▶ What is expected
The pictures in the data below are to be omitted; all else must be duplicated exactly.

++++ Given information ++++

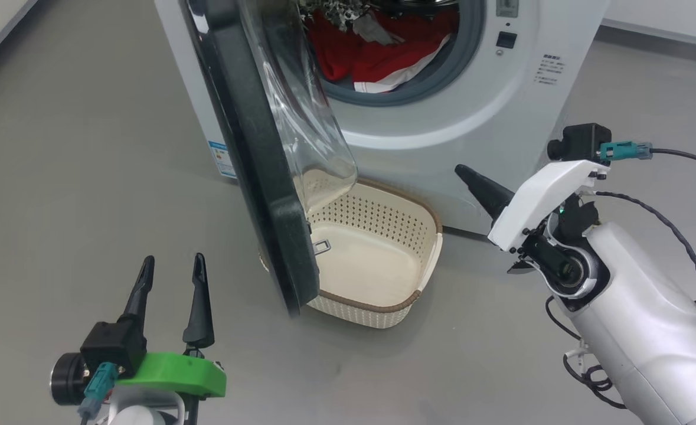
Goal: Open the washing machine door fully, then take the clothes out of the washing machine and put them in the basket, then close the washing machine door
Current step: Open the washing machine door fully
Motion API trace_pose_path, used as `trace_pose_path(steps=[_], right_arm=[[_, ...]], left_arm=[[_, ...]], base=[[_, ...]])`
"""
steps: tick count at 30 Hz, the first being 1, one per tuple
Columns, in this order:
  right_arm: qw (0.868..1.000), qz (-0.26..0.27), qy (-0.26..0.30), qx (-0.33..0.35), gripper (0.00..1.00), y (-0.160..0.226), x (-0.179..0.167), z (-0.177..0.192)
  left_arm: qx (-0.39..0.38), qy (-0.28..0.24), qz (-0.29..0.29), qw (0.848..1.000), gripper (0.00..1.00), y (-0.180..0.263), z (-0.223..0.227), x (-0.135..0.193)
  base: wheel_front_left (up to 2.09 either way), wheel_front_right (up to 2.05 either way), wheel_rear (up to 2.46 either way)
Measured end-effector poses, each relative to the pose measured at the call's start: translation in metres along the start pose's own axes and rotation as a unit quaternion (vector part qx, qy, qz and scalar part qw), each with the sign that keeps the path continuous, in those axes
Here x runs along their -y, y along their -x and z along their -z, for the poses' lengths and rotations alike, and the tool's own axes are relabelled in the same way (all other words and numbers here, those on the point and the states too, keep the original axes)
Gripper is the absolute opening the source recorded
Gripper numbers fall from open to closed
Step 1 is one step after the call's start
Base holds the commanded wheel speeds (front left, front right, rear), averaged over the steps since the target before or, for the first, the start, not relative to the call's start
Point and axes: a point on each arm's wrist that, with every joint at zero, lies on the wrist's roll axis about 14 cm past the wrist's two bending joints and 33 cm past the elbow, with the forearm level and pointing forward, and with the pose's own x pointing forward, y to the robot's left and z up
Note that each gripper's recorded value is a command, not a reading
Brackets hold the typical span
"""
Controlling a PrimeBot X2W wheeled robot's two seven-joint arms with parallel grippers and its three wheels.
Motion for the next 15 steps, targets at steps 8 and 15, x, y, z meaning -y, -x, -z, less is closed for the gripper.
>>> trace_pose_path(steps=[8,15], right_arm=[[0.977,0.099,0.171,0.083,0.00,0.056,0.043,-0.013],[0.940,0.158,0.248,0.174,0.00,0.104,0.055,-0.032]], left_arm=[[-0.014,0.009,0.014,1.000,1.00,0.007,0.011,0.008],[-0.020,0.011,0.049,0.999,1.00,0.007,0.015,0.024]], base=[[0.00,0.00,0.00],[0.00,0.00,0.00]])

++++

▶ Response
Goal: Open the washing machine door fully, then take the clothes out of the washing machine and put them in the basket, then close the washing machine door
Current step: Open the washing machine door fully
Motion API trace_pose_path, used as `trace_pose_path(steps=[_], right_arm=[[_, ...]], left_arm=[[_, ...]], base=[[_, ...]])`
"""
steps: tick count at 30 Hz, the first being 1, one per tuple
Columns, in this order:
  right_arm: qw (0.868..1.000), qz (-0.26..0.27), qy (-0.26..0.30), qx (-0.33..0.35), gripper (0.00..1.00), y (-0.160..0.226), x (-0.179..0.167), z (-0.177..0.192)
  left_arm: qx (-0.39..0.38), qy (-0.28..0.24), qz (-0.29..0.29), qw (0.848..1.000), gripper (0.00..1.00), y (-0.180..0.263), z (-0.223..0.227), x (-0.135..0.193)
  base: wheel_front_left (up to 2.09 either way), wheel_front_right (up to 2.05 either way), wheel_rear (up to 2.46 either way)
Measured end-effector poses, each relative to the pose measured at the call's start: translation in metres along the start pose's own axes and rotation as a unit quaternion (vector part qx, qy, qz and scalar part qw), each with the sign that keeps the path continuous, in those axes
Here x runs along their -y, y along their -x and z along their -z, for the poses' lengths and rotations alike, and the tool's own axes are relabelled in the same way (all other words and numbers here, those on the point and the states too, keep the original axes)
Gripper is the absolute opening the source recorded
Gripper numbers fall from open to closed
Step 1 is one step after the call's start
Base holds the commanded wheel speeds (front left, front right, rear), averaged over the steps since the target before or, for the first, the start, not relative to the call's start
Point and axes: a point on each arm's wrist that, with every joint at zero, lies on the wrist's roll axis about 14 cm past the wrist's two bending joints and 33 cm past the elbow, with the forearm level and pointing forward, and with the pose's own x pointing forward, y to the robot's left and z up
Note that each gripper's recorded value is a command, not a reading
Brackets hold the typical span
"""
Controlling a PrimeBot X2W wheeled robot's two seven-joint arms with parallel grippers and its three wheels.
Motion for the next 15 steps, targets at steps 8 and 15, x, y, z meaning -y, -x, -z, less is closed for the gripper.
>>> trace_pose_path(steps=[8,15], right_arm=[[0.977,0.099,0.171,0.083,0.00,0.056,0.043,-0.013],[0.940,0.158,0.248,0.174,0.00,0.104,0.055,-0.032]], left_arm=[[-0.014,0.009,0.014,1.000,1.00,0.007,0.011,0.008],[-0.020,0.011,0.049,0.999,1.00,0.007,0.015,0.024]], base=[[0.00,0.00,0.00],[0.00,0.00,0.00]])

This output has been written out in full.